Pull out of the data below the stretch of lines bounded by the one containing "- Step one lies" and the one containing "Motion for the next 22", both bounds included, unchanged.
§
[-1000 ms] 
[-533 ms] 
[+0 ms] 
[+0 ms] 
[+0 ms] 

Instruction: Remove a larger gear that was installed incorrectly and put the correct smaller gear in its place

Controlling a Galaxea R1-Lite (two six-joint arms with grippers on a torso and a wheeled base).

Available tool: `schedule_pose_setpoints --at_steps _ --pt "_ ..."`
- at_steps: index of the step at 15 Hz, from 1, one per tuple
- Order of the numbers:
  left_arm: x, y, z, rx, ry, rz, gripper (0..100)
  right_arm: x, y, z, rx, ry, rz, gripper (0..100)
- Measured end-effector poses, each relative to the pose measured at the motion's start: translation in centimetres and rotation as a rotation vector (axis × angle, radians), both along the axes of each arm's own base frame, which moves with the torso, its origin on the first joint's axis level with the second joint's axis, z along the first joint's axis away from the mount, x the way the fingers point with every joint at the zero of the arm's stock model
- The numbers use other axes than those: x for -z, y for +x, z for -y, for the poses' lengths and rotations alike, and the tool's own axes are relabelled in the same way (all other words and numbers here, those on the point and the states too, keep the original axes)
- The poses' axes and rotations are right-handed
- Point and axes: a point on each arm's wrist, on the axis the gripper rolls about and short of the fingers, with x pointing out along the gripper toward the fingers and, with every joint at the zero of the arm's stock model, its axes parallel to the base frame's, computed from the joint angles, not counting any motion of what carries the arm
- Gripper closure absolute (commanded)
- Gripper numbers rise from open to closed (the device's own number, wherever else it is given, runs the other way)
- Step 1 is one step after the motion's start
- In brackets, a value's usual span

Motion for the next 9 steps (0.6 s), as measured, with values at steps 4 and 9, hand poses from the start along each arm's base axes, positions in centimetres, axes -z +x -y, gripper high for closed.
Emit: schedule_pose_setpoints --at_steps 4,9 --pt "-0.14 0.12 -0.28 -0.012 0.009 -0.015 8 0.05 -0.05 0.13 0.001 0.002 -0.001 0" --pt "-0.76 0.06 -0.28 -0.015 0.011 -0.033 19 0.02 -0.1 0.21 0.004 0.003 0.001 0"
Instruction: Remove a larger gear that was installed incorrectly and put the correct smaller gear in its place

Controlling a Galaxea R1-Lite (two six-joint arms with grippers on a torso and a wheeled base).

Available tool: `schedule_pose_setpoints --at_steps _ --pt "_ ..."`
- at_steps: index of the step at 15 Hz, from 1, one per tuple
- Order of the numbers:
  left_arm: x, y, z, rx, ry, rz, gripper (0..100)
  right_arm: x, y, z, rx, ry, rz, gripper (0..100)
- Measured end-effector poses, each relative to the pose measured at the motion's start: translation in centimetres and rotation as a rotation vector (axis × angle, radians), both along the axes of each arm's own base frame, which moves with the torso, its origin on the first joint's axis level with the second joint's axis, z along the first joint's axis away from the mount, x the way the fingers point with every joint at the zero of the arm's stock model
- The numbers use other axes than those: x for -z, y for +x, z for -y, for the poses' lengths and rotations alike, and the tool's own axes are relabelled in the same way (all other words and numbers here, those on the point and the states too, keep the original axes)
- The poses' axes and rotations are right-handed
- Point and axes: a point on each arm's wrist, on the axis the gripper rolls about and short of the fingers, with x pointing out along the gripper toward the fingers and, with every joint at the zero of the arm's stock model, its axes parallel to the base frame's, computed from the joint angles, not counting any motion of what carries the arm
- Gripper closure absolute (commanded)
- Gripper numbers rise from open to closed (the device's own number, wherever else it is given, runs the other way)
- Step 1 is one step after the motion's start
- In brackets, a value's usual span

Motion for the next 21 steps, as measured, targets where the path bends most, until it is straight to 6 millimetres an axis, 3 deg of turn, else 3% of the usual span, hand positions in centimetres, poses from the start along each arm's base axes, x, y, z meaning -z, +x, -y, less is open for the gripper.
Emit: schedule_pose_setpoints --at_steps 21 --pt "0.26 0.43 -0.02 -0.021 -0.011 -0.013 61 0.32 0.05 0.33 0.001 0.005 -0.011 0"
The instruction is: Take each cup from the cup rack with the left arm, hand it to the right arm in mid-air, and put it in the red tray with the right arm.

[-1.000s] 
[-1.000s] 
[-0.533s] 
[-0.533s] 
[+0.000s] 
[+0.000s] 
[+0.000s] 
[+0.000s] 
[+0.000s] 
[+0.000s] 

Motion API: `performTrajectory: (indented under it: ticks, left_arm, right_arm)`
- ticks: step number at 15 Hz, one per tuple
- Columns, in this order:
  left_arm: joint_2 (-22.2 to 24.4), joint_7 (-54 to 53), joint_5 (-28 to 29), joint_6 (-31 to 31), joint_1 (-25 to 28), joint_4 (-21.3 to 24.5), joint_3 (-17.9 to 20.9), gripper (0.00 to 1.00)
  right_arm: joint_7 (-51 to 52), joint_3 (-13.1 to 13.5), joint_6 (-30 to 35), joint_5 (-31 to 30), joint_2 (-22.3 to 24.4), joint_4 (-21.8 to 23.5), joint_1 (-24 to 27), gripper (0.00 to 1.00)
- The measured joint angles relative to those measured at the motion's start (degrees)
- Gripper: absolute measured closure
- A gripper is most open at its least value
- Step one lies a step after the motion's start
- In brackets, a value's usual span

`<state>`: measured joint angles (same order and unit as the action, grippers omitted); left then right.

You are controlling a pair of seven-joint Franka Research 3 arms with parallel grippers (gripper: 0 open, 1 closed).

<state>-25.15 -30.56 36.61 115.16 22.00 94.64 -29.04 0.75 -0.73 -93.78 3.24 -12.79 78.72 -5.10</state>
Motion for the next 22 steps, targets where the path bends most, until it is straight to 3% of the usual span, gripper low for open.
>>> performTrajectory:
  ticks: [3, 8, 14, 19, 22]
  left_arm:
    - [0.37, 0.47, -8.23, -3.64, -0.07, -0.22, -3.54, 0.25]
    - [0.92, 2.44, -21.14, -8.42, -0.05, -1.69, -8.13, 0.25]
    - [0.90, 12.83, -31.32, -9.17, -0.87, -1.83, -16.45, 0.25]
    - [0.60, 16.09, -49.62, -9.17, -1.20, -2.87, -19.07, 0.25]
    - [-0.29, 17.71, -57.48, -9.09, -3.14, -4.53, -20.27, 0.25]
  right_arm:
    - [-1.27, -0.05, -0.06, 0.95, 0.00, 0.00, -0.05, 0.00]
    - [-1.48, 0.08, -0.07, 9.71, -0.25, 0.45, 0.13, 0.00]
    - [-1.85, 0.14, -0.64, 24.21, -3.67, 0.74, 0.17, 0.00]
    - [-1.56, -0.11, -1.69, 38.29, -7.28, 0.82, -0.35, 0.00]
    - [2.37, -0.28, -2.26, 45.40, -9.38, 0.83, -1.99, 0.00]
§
OUTPUT OF THE TASK -
- Step one lies a step after the motion's start
- In brackets, a value's usual span

`<state>`: measured joint angles (same order and unit as the action, grippers omitted); left then right.

You are controlling a pair of seven-joint Franka Research 3 arms with parallel grippers (gripper: 0 open, 1 closed).

<state>-25.15 -30.56 36.61 115.16 22.00 94.64 -29.04 0.75 -0.73 -93.78 3.24 -12.79 78.72 -5.10</state>
Motion for the next 22 steps, targets where the path bends most, until it is straight to 3% of the usual span, gripper low for open.

The required output is complete.